WORK ITEM: Everything from the line with "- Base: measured" through the final line of the listing below must be retyped exactly, apart from the pictures.

PROVIDED MATERIAL:
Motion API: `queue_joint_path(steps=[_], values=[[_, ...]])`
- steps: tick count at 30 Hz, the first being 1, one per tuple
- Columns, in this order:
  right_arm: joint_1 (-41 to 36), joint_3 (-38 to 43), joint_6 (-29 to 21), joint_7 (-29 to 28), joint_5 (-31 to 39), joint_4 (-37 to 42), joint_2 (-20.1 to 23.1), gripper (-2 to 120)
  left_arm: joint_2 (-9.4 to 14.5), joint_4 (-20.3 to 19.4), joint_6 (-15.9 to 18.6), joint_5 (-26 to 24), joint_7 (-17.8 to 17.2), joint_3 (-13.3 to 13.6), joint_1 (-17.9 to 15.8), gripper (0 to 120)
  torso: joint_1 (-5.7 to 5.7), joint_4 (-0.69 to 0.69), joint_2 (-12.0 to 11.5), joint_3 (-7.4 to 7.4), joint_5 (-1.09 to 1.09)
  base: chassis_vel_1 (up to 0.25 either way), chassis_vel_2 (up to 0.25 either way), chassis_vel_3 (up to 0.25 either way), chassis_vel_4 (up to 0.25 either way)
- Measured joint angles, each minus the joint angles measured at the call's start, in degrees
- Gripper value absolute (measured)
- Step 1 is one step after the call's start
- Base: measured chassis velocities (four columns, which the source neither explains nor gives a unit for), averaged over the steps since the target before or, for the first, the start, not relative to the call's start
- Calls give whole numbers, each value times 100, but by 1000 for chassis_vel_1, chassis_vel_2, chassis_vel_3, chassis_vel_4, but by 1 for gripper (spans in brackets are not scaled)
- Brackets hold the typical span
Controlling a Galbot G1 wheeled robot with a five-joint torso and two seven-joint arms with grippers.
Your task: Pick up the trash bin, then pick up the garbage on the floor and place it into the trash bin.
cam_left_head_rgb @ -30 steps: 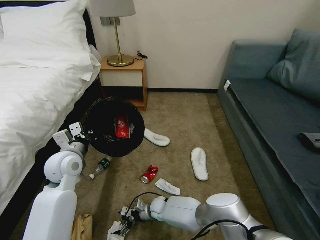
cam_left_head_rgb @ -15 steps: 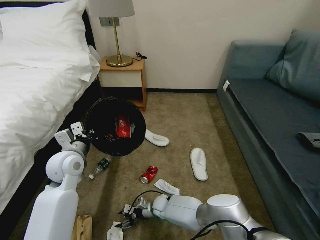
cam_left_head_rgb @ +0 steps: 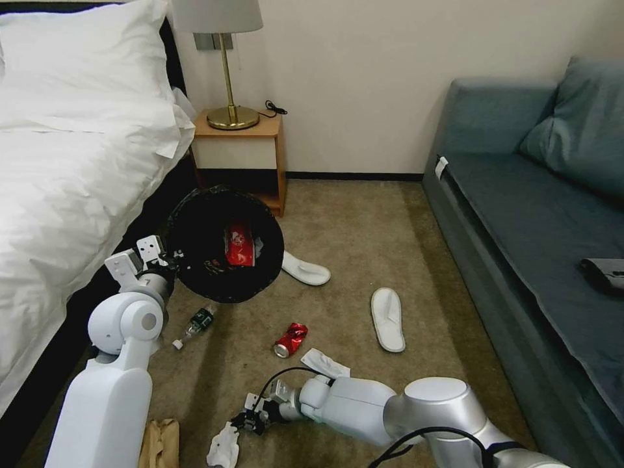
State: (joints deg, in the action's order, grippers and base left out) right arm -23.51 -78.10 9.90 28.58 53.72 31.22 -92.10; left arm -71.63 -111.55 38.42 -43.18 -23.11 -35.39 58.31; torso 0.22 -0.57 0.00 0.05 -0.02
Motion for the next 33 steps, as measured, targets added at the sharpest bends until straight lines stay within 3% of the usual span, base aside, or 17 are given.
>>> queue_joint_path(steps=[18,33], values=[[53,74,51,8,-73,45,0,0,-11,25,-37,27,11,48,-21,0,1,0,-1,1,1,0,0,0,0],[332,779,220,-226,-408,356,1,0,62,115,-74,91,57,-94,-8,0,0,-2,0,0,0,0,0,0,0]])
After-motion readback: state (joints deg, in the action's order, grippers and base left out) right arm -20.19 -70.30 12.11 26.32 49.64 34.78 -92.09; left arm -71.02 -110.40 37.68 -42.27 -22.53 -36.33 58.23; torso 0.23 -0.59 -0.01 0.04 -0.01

ANSWER FOR THE TASK:
- Base: measured chassis velocities (four columns, which the source neither explains nor gives a unit for), averaged over the steps since the target before or, for the first, the start, not relative to the call's start
- Calls give whole numbers, each value times 100, but by 1000 for chassis_vel_1, chassis_vel_2, chassis_vel_3, chassis_vel_4, but by 1 for gripper (spans in brackets are not scaled)
- Brackets hold the typical span
Controlling a Galbot G1 wheeled robot with a five-joint torso and two seven-joint arms with grippers.
Your task: Pick up the trash bin, then pick up the garbage on the floor and place it into the trash bin.
cam_left_head_rgb @ -30 steps: 
cam_left_head_rgb @ -15 steps: 
cam_left_head_rgb @ +0 steps: 
State: (joints deg, in the action's order, grippers and base left out) right arm -23.51 -78.10 9.90 28.58 53.72 31.22 -92.10; left arm -71.63 -111.55 38.42 -43.18 -23.11 -35.39 58.31; torso 0.22 -0.57 0.00 0.05 -0.02
Motion for the next 33 steps, as measured, targets added at the sharpest bends until straight lines stay within 3% of the usual span, base aside, or 17 are given.
>>> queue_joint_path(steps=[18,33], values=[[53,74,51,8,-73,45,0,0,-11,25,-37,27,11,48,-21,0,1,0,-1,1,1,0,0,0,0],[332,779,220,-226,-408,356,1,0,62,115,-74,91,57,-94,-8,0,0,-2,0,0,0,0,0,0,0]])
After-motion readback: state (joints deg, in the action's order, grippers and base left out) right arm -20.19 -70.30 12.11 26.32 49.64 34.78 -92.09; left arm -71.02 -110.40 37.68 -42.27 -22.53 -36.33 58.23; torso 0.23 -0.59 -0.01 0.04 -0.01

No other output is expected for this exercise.